I got there and watch a video about the trip. It was a sort of kiruv trip involving 10 mandatory learning sessions on Sundays, each lasting around 4 hours and 2 shabbotot. It all sounded great to me!  I had loved attending Hebrew school growing up and the classes, and my plan was of I become religious. It seemed like a win win, if I got accepted.  I found out that there were about 30 spots open for this trip, yet there would be hundreds of applicants.

A couple of weeks later I get a call from the rabbi saying that I had been accepted!  I tried to contain myself after I got off the phone with him but I was literally jumping and down in excitement after the call!

The program was really fantastic!  The rabbi had such an incredible way of explaining things. The other people selected were young men and women of good character. It was a real pleasure getting to know them. During the program, I became shomer Shabbat and much more strict with kashrut. As we got closer and closer to the trip I became more and more excited!  I knew that something was going to happen in Israel but I had no idea what to look for.
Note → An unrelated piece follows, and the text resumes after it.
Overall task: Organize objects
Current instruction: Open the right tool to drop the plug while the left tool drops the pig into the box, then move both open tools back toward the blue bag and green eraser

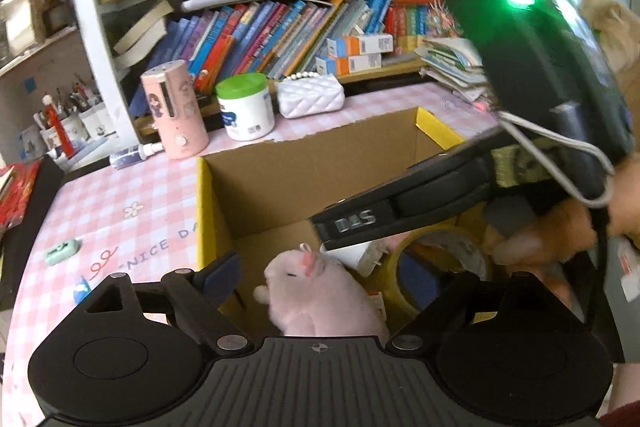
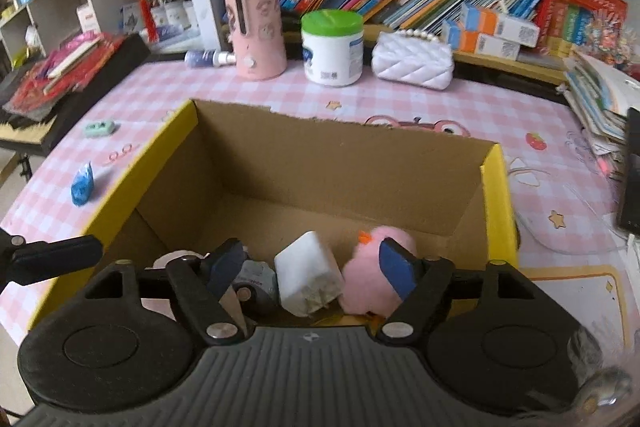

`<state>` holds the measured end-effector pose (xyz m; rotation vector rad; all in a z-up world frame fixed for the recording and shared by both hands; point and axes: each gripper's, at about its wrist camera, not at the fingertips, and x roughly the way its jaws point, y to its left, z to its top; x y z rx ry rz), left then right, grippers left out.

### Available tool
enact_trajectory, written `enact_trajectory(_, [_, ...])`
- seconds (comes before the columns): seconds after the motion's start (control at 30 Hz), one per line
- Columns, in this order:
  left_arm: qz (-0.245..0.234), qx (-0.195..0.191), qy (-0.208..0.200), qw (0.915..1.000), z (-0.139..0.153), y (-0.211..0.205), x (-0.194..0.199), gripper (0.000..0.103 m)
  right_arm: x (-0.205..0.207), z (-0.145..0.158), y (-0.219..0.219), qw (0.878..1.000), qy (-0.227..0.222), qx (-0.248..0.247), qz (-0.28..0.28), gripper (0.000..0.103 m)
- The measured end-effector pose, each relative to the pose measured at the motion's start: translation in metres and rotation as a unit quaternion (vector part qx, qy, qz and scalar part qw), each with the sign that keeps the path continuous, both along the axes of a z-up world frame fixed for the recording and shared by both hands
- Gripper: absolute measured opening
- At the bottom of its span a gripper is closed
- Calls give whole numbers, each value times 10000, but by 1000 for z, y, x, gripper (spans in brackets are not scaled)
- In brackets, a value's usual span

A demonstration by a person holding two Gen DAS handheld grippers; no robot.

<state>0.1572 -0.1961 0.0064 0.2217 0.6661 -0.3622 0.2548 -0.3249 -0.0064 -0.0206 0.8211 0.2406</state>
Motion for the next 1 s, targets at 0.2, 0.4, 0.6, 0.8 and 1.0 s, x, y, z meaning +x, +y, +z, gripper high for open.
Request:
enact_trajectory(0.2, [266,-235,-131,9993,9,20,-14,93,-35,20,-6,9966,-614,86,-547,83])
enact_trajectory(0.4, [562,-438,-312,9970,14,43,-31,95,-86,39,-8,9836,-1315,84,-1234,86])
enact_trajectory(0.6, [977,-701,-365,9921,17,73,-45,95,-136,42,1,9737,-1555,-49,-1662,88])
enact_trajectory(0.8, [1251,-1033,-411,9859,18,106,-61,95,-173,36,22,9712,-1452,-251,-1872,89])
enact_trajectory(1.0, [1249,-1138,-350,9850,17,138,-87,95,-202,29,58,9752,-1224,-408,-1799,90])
We got to Israel December of 2012. I got the same amazing feeling that I got last time I was here. Once again the trip took us to many amazing places. This time around was much better because of the rabbi and because I got the chance to get to know the members of my group ahead of time.  But the highlight of the trip was when we reached Jerusalem.
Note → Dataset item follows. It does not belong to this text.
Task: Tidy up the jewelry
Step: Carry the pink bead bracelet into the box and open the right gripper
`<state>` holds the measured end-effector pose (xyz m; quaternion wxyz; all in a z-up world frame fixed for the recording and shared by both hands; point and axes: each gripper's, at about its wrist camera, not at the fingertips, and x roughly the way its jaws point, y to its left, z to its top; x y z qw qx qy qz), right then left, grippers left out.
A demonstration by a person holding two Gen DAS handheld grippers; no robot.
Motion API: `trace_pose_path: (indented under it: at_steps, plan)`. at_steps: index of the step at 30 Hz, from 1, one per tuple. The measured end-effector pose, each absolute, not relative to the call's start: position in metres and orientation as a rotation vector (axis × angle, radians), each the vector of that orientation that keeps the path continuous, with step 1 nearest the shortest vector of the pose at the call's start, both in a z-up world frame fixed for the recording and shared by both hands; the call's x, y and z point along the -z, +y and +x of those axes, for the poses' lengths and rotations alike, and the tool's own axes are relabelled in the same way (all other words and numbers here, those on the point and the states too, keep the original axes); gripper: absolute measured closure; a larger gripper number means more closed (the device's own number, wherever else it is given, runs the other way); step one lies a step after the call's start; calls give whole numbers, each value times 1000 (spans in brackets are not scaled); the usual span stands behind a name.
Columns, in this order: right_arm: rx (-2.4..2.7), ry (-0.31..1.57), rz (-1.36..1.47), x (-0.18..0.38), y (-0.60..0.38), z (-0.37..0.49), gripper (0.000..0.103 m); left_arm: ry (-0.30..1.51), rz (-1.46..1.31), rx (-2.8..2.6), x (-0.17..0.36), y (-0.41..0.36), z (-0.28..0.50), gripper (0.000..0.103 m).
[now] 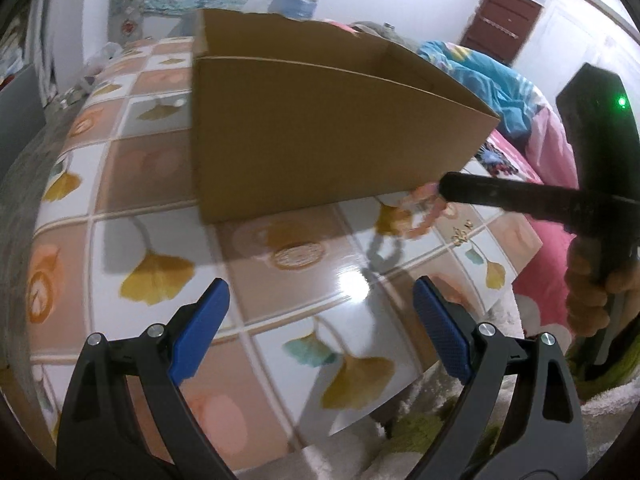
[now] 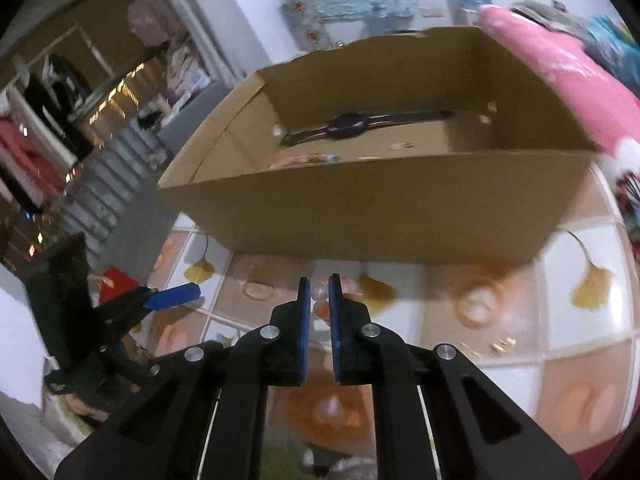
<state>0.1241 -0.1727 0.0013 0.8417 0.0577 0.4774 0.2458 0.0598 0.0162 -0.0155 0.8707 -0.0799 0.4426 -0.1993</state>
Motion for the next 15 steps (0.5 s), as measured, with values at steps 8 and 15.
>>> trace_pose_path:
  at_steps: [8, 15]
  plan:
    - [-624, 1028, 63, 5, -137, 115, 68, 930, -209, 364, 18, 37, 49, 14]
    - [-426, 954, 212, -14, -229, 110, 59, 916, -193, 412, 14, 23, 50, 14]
The program ended for the day around 22:30 and the rabbi said he wanted to go daven at the Kotel. I volunteered to go with him along with 3 other men from the group. I arrived at the Kotel and once again felt its power. After we davened we split up to take it all in. I went back to that spot where I had first made my plea with G-d and once again placed my hands on the wall. It was as if a bolt of electricity shot through me, both physically and emotionally! I fell to the ground in tears as the memories of everything that had happened to me all came back in one instant!  This was the sign I was looking for. At that moment, I knew I would fulfill my promise and make Aliyah.

Up until this time no one knew the entire story, not even my parents. I did this purposely because I didn’t want anyone to interfere or try to talk me out of it. I wanted it to be between G-d and myself. The first people I told were the members of my group. On the last night we were together as a group we sat for dinner and took turns talking about how amazing a the trip was.  I took the opportunity to tell my story for the first time. When I finished, I told them I would be traveling back to America as planned to tell my parents and friends and to help find a replacement for me at work.
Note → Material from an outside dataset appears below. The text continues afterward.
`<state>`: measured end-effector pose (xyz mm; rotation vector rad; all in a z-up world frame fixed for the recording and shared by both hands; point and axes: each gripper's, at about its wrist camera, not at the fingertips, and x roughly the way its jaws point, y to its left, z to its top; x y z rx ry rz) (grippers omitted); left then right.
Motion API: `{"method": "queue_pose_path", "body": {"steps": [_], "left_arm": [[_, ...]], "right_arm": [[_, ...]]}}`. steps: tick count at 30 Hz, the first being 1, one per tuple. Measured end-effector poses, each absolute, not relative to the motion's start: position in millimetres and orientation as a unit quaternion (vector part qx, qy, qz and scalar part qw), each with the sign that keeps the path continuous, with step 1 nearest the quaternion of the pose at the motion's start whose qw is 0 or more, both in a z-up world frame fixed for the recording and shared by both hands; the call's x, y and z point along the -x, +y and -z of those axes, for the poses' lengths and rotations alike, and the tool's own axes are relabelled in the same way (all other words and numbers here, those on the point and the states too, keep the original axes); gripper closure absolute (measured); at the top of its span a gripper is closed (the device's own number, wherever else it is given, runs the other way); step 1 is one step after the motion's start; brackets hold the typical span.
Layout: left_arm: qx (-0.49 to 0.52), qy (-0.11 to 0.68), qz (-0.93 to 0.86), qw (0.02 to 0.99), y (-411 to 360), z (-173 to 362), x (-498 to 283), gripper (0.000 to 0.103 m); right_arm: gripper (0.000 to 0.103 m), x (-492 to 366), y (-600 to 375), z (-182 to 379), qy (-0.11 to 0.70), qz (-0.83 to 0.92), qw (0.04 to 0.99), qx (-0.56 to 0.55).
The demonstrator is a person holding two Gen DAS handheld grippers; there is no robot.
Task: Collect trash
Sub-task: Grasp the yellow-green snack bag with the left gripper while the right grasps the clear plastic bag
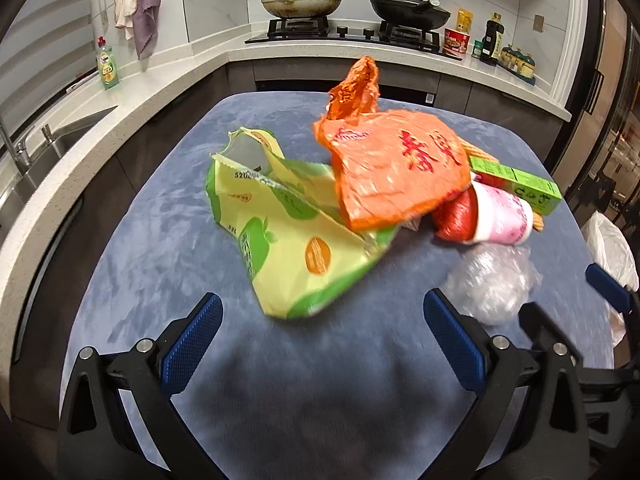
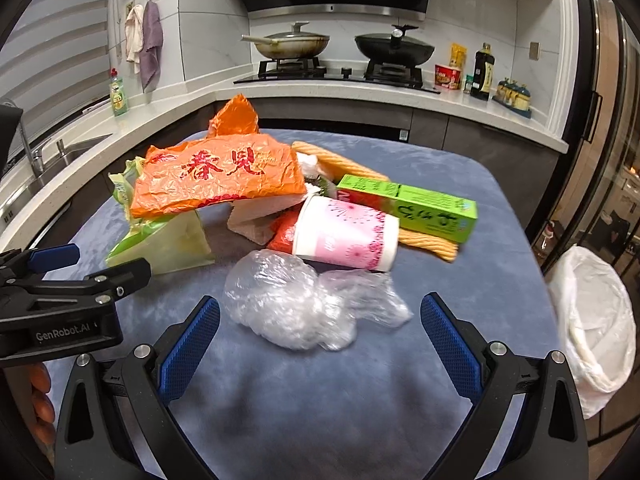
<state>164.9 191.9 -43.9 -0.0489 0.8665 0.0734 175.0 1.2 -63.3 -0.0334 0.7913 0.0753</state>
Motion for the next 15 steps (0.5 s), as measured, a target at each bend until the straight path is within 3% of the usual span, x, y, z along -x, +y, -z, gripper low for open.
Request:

So I returned to LA and I had dinner with my parents and sister. When we finished, I told them that I have some news.  I told them the entire story, filling in many blanks for them.  From their perspective, I was sick for years and got better on Rosh Hashana. They were shocked!  My sister was crying, my dad seemed upset, and my mom was also crying. That said they accepted it in the end.  The next day, I filled out my application for Aliyah through Nefesh b’Nefesh. I made Aliyah on April 10, 2013.

I spent my first 3 months at what I found out was the wrong yeshiva for me.  Not only was it anti-Zionist, but their “line” of Judaism wasn’t for me. There were some very unpleasant moment there but all in all I learned a lot about Judaism, made some friends, and am still in contact with some amazing rabbis. I learned a lot about myself and my Judaism while I was there, despite it being very different from what they were trying to shove down my throat.  A few weeks after I left the yeshiva, I was introduced by a matchmaker to my future wife. 23 days later we got engaged. We got married in January of this year and are off a expecting our first child. I’ve been here for a while and the army hasn’t called yet.  But we are happy now, and if they call, I will go.

I realize now that many direct miracles occurred during these past several years. I am thankful for these miracles and I think of them every day. I thank you all for reading and for allowing me to share my story with you.